Work request » Transcribe all of the data exactly. Images stay out.

···

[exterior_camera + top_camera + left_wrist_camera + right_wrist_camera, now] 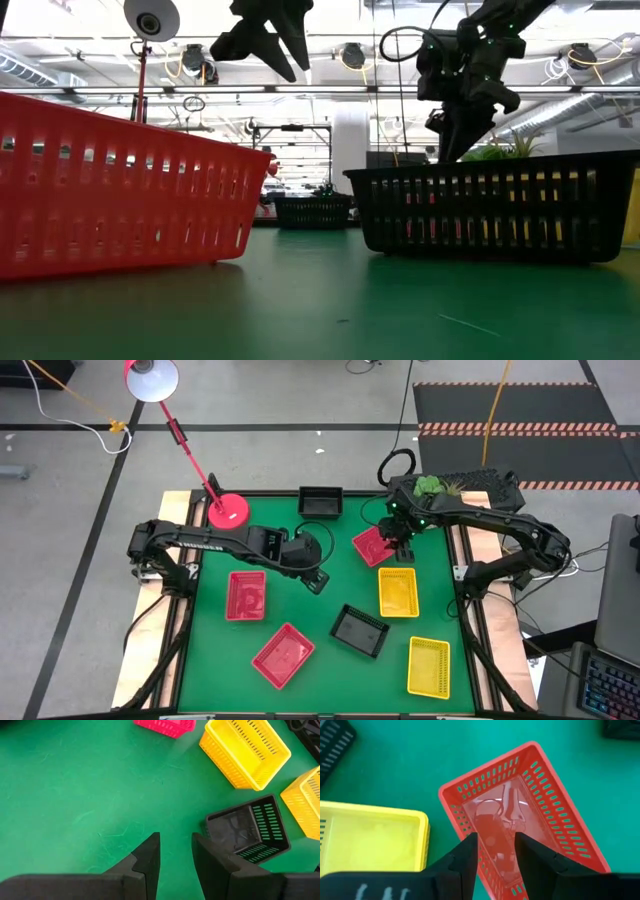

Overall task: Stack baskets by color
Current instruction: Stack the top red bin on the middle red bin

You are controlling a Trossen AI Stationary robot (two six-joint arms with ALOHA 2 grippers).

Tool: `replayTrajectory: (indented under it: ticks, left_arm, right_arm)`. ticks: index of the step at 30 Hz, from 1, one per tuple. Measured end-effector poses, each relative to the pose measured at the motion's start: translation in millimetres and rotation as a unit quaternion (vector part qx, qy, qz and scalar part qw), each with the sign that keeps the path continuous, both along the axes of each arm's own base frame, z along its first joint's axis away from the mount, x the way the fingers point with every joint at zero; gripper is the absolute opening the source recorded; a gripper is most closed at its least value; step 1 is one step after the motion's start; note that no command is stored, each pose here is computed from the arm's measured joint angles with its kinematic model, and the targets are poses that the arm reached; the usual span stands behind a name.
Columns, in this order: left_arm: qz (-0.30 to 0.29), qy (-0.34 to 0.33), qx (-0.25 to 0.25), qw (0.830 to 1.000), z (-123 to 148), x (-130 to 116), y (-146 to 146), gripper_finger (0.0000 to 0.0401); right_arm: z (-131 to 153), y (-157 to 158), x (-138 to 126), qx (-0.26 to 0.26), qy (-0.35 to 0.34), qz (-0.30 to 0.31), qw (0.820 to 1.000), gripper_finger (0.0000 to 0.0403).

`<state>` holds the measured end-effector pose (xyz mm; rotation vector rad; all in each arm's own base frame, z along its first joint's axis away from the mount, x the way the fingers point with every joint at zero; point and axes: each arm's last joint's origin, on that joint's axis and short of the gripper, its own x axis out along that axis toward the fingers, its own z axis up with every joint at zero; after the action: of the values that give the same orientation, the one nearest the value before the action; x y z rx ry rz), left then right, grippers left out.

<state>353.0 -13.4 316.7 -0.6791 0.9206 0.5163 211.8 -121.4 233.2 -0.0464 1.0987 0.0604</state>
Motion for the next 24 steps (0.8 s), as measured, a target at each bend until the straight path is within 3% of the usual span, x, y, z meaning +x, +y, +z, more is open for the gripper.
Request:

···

Expected answer »
[exterior_camera + top_camera + left_wrist_camera + right_wrist_camera, now] 

Overall task: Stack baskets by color
Current instruction: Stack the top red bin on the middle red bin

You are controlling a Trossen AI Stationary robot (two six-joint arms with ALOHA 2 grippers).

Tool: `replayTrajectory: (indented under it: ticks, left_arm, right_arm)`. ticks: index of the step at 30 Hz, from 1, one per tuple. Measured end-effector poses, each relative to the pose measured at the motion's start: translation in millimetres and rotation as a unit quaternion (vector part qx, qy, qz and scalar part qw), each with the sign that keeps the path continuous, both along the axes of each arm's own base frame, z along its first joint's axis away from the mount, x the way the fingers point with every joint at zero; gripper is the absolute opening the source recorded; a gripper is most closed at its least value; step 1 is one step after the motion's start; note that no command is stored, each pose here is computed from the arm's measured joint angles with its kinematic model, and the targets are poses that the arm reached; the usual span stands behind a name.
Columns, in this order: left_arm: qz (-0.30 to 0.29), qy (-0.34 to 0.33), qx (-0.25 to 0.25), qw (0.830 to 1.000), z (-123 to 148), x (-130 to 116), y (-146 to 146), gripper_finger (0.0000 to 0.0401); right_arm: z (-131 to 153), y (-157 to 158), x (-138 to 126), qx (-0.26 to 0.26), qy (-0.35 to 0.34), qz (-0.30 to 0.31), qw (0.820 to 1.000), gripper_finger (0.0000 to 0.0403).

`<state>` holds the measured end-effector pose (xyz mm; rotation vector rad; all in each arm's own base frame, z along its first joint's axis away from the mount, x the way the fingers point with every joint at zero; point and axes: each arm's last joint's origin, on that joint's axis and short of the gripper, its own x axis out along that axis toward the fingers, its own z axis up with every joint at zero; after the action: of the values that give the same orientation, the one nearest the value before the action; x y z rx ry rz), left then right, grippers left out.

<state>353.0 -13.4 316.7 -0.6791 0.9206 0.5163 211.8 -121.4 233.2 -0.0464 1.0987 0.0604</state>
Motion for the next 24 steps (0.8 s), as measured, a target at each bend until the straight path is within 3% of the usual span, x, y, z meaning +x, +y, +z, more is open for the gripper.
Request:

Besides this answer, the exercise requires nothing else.